- _The task_
When the line containing "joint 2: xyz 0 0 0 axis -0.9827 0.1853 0" appears in the data below, begin copying there and stop only after the line containing "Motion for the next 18".

[Items from a data source]
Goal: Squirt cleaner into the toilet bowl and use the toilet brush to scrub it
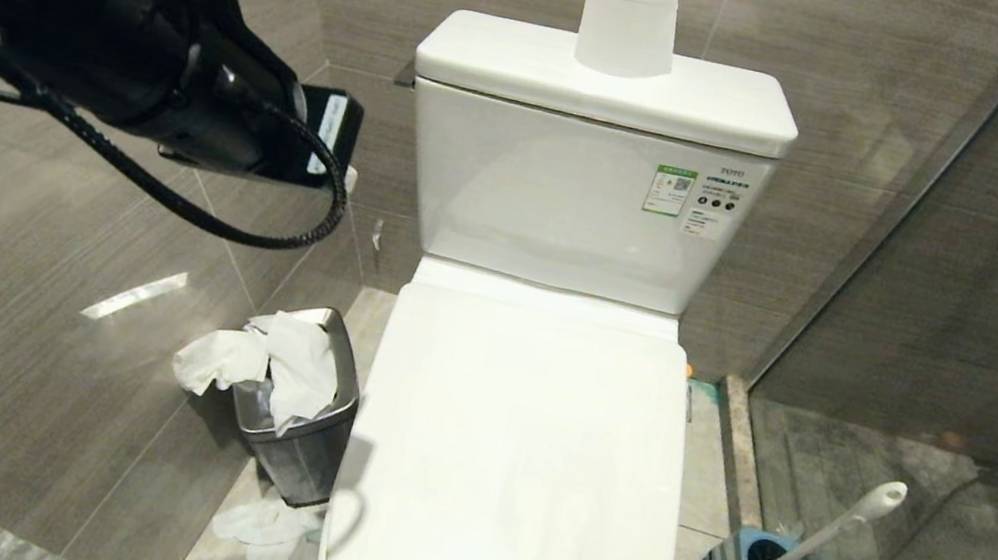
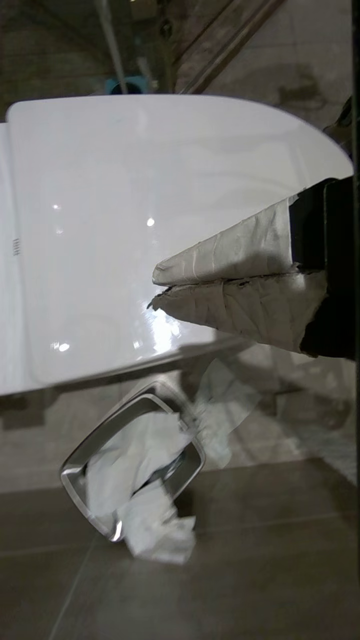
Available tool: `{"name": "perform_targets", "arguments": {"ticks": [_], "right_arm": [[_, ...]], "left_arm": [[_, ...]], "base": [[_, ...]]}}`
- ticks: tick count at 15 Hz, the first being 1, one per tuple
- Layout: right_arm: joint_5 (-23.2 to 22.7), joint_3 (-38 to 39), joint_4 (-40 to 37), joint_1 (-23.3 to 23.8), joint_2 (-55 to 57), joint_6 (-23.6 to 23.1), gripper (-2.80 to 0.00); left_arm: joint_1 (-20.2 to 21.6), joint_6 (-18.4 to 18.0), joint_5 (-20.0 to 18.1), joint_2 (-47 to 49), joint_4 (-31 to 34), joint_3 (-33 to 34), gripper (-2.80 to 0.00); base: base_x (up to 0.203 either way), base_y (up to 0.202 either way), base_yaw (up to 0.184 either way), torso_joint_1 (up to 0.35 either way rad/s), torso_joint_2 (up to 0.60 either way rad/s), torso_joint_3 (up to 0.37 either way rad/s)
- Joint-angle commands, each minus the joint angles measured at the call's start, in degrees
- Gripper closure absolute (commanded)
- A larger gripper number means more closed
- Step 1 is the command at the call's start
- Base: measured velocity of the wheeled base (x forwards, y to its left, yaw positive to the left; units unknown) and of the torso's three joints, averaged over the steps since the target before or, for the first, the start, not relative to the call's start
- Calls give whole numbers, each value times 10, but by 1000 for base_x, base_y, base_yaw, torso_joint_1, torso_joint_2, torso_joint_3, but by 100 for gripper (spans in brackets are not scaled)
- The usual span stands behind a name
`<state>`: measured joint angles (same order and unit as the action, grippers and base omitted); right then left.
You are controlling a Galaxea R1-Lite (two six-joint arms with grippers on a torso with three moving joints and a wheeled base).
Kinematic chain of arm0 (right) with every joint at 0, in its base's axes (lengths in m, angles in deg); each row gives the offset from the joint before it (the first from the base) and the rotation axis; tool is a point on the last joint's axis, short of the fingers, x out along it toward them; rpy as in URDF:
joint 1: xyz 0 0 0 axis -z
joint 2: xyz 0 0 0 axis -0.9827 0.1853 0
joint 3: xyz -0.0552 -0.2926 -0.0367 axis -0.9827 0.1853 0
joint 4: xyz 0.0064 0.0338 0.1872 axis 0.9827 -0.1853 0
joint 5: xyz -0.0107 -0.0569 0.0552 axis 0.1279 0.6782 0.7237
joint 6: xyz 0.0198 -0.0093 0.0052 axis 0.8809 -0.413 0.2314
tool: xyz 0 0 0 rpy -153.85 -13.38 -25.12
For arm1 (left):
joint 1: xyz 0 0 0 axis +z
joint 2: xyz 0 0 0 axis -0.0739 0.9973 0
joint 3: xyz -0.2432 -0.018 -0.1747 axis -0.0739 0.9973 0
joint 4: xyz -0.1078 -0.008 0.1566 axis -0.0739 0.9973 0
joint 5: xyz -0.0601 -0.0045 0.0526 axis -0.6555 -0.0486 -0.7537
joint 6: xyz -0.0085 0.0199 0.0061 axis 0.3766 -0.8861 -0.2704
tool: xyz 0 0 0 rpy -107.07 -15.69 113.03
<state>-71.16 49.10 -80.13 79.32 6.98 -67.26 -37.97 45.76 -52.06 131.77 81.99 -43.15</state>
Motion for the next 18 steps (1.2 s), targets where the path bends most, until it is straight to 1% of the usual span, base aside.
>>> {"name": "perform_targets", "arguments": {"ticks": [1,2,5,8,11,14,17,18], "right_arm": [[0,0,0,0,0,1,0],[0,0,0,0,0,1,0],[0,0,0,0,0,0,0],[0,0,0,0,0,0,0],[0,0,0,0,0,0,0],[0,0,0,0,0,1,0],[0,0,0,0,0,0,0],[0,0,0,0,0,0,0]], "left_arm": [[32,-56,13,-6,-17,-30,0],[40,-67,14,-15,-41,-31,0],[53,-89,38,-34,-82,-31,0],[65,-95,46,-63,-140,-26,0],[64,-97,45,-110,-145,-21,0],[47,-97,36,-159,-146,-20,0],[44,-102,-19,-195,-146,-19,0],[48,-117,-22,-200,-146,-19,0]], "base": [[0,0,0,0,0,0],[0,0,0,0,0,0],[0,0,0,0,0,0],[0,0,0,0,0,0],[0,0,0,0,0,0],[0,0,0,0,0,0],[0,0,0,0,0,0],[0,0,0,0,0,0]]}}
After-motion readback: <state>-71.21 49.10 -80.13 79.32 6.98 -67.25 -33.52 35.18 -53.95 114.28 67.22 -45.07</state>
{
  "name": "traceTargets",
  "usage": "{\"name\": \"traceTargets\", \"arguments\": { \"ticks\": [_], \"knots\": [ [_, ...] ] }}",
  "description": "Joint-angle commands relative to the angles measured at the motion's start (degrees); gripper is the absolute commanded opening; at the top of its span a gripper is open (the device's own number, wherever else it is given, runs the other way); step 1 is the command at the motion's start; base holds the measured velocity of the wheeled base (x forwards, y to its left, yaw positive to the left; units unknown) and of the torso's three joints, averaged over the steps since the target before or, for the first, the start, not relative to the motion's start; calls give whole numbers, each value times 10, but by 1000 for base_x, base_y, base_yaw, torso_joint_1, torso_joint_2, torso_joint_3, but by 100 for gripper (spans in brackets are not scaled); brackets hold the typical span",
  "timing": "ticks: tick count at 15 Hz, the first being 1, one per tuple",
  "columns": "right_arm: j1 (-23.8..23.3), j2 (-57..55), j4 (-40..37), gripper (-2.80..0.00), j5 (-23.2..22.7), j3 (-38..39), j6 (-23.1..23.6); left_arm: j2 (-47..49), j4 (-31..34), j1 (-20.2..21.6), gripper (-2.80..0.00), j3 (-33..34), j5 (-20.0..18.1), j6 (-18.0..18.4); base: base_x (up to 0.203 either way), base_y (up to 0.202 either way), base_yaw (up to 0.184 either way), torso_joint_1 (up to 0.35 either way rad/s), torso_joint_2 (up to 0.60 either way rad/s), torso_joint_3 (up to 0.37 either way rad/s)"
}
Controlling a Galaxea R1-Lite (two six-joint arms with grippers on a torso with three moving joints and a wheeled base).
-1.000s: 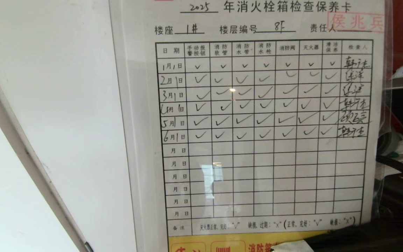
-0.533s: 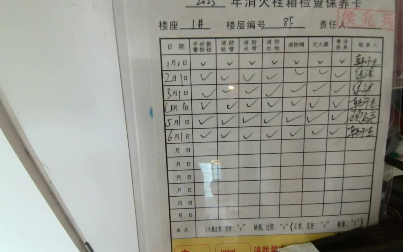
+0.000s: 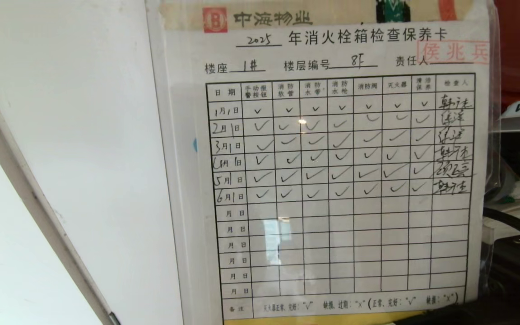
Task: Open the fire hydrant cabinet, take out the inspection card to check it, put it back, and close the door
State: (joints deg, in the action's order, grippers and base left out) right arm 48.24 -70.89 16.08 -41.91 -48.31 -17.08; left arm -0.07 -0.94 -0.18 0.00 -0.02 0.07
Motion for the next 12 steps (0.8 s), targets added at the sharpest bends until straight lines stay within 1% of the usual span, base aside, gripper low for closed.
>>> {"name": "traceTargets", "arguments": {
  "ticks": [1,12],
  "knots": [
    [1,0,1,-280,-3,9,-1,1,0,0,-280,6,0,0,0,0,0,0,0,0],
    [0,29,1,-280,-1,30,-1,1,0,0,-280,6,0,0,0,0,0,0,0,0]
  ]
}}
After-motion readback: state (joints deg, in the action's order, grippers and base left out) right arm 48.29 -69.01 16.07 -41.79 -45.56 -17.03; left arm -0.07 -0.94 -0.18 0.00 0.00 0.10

- _Answer box_
joint 2: xyz 0 0 0 axis -0.9827 0.1853 0
joint 3: xyz -0.0552 -0.2926 -0.0367 axis -0.9827 0.1853 0
joint 4: xyz 0.0064 0.0338 0.1872 axis 0.9827 -0.1853 0
joint 5: xyz -0.0107 -0.0569 0.0552 axis 0.1279 0.6782 0.7237
joint 6: xyz 0.0198 -0.0093 0.0052 axis 0.8809 -0.413 0.2314
tool: xyz 0 0 0 rpy -153.85 -13.38 -25.12
For arm1 (left):
joint 1: xyz 0 0 0 axis +z
joint 2: xyz 0 0 0 axis -0.0739 0.9973 0
joint 3: xyz -0.2432 -0.018 -0.1747 axis -0.0739 0.9973 0
joint 4: xyz -0.1078 -0.008 0.1566 axis -0.0739 0.9973 0
joint 5: xyz -0.0601 -0.0045 0.0526 axis -0.6555 -0.0486 -0.7537
joint 6: xyz -0.0085 0.0199 0.0061 axis 0.3766 -0.8861 -0.2704
tool: xyz 0 0 0 rpy -107.07 -15.69 113.03
<state>-71.16 49.10 -80.13 79.32 6.98 -67.26 -37.97 45.76 -52.06 131.77 81.99 -43.15</state>
Motion for the next 18 steps (1.2 s), targets where the path bends most, until it is straight to 1% of the usual span, base aside.

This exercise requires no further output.